[Records from a dataset]
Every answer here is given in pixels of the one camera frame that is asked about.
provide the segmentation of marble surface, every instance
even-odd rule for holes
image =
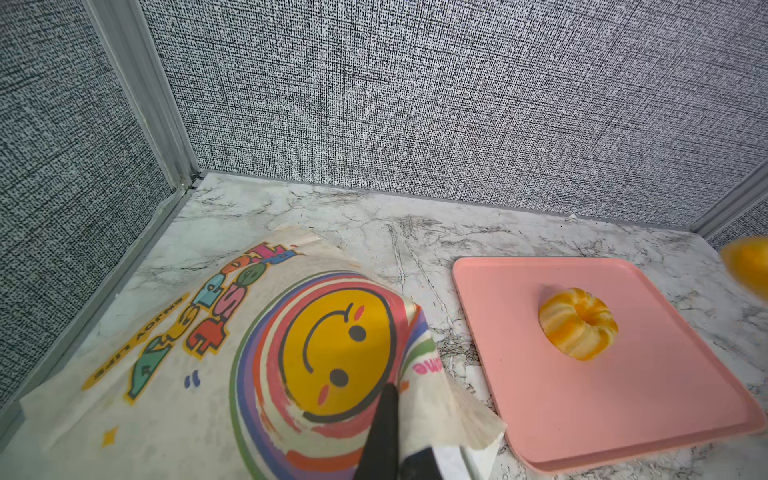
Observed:
[[[494,207],[208,174],[80,351],[121,330],[190,275],[267,231],[299,224],[342,247],[425,310],[445,367],[493,408],[453,286],[466,256],[619,257],[634,263],[768,408],[768,309],[726,274],[694,233]],[[560,478],[757,478],[768,435],[684,449]],[[547,478],[505,443],[492,478]]]

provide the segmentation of red cheek mark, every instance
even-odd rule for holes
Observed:
[[[317,405],[322,405],[328,399],[328,385],[323,385],[320,394],[317,396]]]

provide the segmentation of yellow smiley face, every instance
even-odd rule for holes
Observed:
[[[280,345],[280,372],[291,398],[314,422],[362,412],[392,370],[395,323],[386,301],[345,288],[309,303]]]

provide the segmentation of cloth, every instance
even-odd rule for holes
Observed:
[[[419,306],[285,228],[72,361],[22,408],[45,478],[324,480],[352,478],[386,383],[399,391],[401,463],[464,446],[487,477],[505,425],[445,374]]]

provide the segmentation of blurry orange object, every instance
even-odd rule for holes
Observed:
[[[726,245],[720,256],[737,282],[768,300],[768,237],[746,237]]]
[[[538,311],[538,322],[552,345],[579,360],[593,359],[619,333],[605,303],[580,288],[547,300]]]

Problem statement: All lines in the records with the string "instance" should be copied out.

Your solution:
provide the segmentation of marble surface, every instance
provide the segmentation of red cheek mark, every instance
provide the segmentation of yellow smiley face, every instance
provide the segmentation of cloth, every instance
provide the segmentation of blurry orange object, every instance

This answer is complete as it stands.